My starting point back in 2006 was a manbag capable of housing a Samsung Q1, mobile phone and wallet. Although smaller than a standard laptop bag, with dimensions to support a 15-17″ device, my look was bulky and still reasonably weighty. I could link the mobile phone up to the Q1 to get a vague shot at internet access – the phone, a Samsung D400, alone was a no hoper on the web and apps front despite being the latest and supposedly greatest at the time.

Samsung Q1 and D400

Samsung Q1 and D400

And ultimately, the Q1 was not a heap better. The screen resolution was just not up to scratch and the battery life, although good compared to your standard laptops of the time, barely managed a couple of hours after a year’s regular use.As soon as it was possible for me to do so, I had moved back to a laptop – a Dell 430 which was about as small as I deemed practically feasible at the time. In the mobile stakes it proved pretty useless after a short while with dreadful battery life the main problem. Didn’t fit the manbag either!

Dell D430

Dell D430

Then came the Samsung NC10. Ultra mobile perfection when it arrived and still holds its own today! A usable screen, keyboard and awesome battery life that has not seemingly diminished in over 2 years of use! Plenty of connectivity options to boot and extremely well built. I firmly believe that the NC10 and its successors and imitators are currently the only way to go in the classroom, mobile working and just plain old social-wise.

Samsung NC10

Samsung NC10

And now comes the SMART phone. And I say now despite the existence of this marketplace for quite some time. It is really only over the past few years that these devices have become a practical mobile alternative to supporting short burst communication and productivity tasks. I started with the Blackberry Bold 9000… I wasn’t ready for touch screen and found the excellent keyboard and track-pad reassuring and surprisingly nimble to use. So, here I was in a position to downsize the manbag – well most of the time – email was a doddle, Facebook kept me socially connected and a decent web browser teamed with manageable screen size and GPS gave me access to most of the info that I needed most of the time. Battery life was also good enough – I’m quite happy for the overnight charging routine! Where the Bold fell down at the time was around the apps available and their true ease of use within the screen real estate and keyboard navigation.

iPhone 4_& HTC Desire

iPhone 4 & HTC Desire

With great trepidation (for me anyway), I took the slightly more expensive plunge for the iPhone 4… The closest competition seemed to be the HTC Desire with Google Android OS. Reviews suggested that there was little between the two; the main being that the iPhone just worked, was intuitive and had the best wealth and integration of apps. The Android OS gives you more geek factor in terms of getting under the bonnet.

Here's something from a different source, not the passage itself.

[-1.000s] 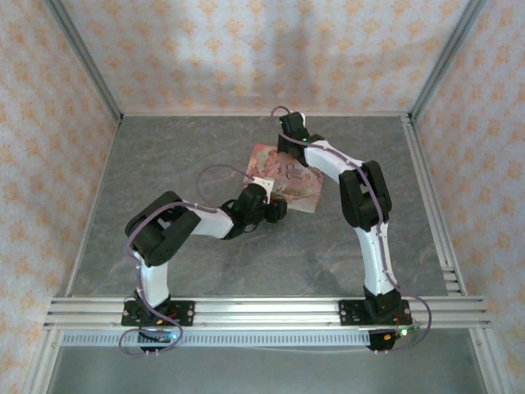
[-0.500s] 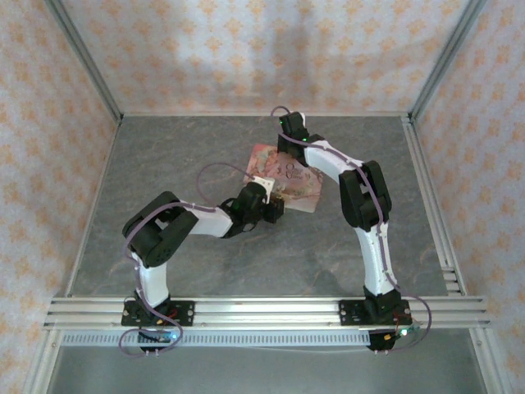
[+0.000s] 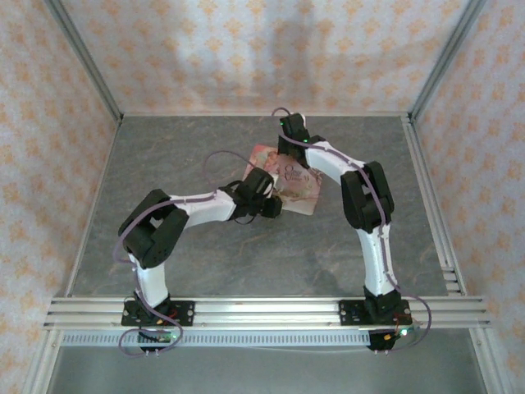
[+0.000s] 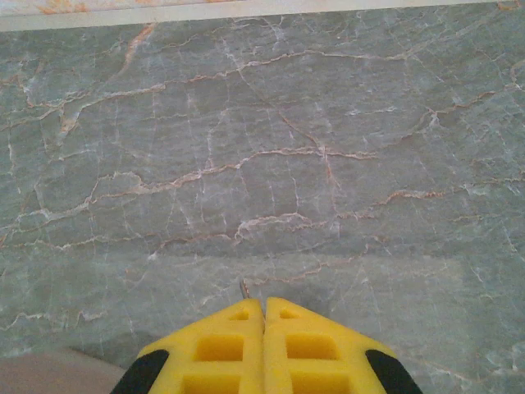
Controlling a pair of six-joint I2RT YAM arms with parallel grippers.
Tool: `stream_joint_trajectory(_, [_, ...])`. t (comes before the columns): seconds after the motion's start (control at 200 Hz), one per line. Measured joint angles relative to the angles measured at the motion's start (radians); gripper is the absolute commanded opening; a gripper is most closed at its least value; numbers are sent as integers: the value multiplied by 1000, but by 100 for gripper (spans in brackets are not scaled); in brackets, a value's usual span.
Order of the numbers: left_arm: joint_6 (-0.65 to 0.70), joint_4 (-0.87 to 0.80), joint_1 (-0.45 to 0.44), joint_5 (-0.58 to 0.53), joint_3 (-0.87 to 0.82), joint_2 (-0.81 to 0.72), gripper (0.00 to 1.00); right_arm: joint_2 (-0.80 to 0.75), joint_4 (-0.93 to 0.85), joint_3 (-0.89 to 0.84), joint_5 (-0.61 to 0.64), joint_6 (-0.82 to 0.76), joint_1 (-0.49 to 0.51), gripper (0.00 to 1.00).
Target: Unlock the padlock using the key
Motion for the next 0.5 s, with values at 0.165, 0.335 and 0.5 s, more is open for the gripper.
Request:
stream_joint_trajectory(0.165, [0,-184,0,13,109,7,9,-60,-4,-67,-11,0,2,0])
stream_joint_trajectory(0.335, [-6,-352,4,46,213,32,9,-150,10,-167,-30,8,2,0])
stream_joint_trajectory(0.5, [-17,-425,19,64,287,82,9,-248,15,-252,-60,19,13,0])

I’m hooked! I can’t say that the iPhone replaces my little Samsung NC10. But it’s a 40/60 % split in use between the two. The iPhone is spot on for short tasks like viewing and small edits with Google Apps and other office tools.  I’m posting on WordPress, Twitter and Facebook. Photo stuff is a breeze with Flickr and Facebook. Dropbox and ZumoDrive keep everything stored and synchronised. And that’s without the many, many other apps that float my boat! Internet access with location services, music, talking and so on is all without effort – and I can go on a bit on the talking front! The option to pinch and zoom and switch between portrait and landscape at the flick of a wrist makes for a strong case for the size being really practical. Battery life still fits with the overnight charge regime and that’s despite comparatively far greater use.

More time spent with some of the apps that could be relevant to education is now needed to round this article off!